People are welcome to drive XULRunner by itself. I'm pretty sure some  
people are.
cheers,
mike
Thanks.
Being a member of application-built-on-Gecko community with an 
application that uses worker threads, I am worried about them being 
dropped even hypothetically.
Could you please provide some links to where this topic is discussed in 
details?
-- 
Sergey Yanovich
cheers,
mike
-- 
Sergey Yanovich
My only concern here is suddenly it seems a majorly wanted feature for 
SM2 (which will base off 1.9.1) was just backed out due to a possible 
test failure, (harder for patches author to figure out since test was 
mac-only, we'll try to figure it out though).. anyway, its a patch that 
had been waiting for gavins review since before b1, (as in quite a long 
while) he just reviewed it, but it does have potentially addon breaking 
changes...
See Bug 407725 for the bug I talk about.
And Bug 467045 for an actual addon that broke due to that landing.

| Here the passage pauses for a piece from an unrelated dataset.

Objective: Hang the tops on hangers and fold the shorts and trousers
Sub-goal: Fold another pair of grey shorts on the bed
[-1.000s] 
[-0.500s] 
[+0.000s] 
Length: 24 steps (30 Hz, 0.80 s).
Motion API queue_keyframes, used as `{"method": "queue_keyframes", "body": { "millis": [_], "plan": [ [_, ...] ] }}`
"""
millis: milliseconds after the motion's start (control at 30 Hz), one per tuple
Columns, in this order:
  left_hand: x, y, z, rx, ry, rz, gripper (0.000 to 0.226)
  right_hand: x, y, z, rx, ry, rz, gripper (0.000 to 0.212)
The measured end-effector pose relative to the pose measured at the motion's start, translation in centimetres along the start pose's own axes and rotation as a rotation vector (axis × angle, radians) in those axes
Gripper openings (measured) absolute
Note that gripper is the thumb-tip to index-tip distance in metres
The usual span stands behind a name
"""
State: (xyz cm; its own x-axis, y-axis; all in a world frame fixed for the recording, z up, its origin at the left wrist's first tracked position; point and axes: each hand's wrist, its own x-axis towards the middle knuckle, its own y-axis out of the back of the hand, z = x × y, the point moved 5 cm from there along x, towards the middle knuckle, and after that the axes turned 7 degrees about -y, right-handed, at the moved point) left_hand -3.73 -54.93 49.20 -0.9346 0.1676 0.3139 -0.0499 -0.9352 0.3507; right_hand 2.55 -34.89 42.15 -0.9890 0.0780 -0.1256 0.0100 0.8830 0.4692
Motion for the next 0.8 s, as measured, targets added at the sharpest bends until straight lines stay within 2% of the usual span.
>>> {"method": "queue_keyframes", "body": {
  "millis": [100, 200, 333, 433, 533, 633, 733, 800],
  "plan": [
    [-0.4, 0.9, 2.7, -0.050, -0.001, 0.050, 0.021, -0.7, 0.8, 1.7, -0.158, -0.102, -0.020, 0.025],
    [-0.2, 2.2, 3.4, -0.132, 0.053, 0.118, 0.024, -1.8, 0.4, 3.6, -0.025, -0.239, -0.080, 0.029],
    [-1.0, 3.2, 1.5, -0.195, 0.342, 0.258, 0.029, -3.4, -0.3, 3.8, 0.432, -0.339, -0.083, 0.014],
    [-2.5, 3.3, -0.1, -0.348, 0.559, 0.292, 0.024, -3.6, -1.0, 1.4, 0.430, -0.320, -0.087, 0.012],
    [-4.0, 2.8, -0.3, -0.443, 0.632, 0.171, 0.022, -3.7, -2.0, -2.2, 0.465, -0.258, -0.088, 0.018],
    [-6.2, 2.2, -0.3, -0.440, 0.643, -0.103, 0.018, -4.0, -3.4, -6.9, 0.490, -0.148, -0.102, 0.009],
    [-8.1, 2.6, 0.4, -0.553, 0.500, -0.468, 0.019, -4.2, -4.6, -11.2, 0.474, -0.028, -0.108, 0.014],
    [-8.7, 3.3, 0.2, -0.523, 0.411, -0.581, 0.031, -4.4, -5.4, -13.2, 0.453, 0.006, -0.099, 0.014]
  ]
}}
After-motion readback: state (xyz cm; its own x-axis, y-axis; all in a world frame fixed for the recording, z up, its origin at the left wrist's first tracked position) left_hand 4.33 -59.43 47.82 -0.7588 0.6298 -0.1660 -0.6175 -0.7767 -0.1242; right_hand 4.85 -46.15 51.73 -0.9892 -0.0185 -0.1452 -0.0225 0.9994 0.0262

Will SM be able to have time to investigate and still get this in? (if 
nothing else than because we've tried so hard to get the bug fixed) ;-)
[even better if because: it appears (to me, but again hard to test 
locally) that the test failure failure due to a perf increase in a 
mini-race-condition]
-- 
~Justin Wood (Callek)
Actually, this already was tried to get in for 1.9.0 (!) but took 
several longer review cycles for the smaller fixes until this last 
really long one for the to-believed-final patch. I really really hope we 
can get this back in again very soon as it is something that surely 
should have a nice period of nightly testing and at least one beta 
before it gets into a final - and it's _the_ blocker for 1.9.1-based 
SeaMonkey 2 getting customizable toolbar capability at all.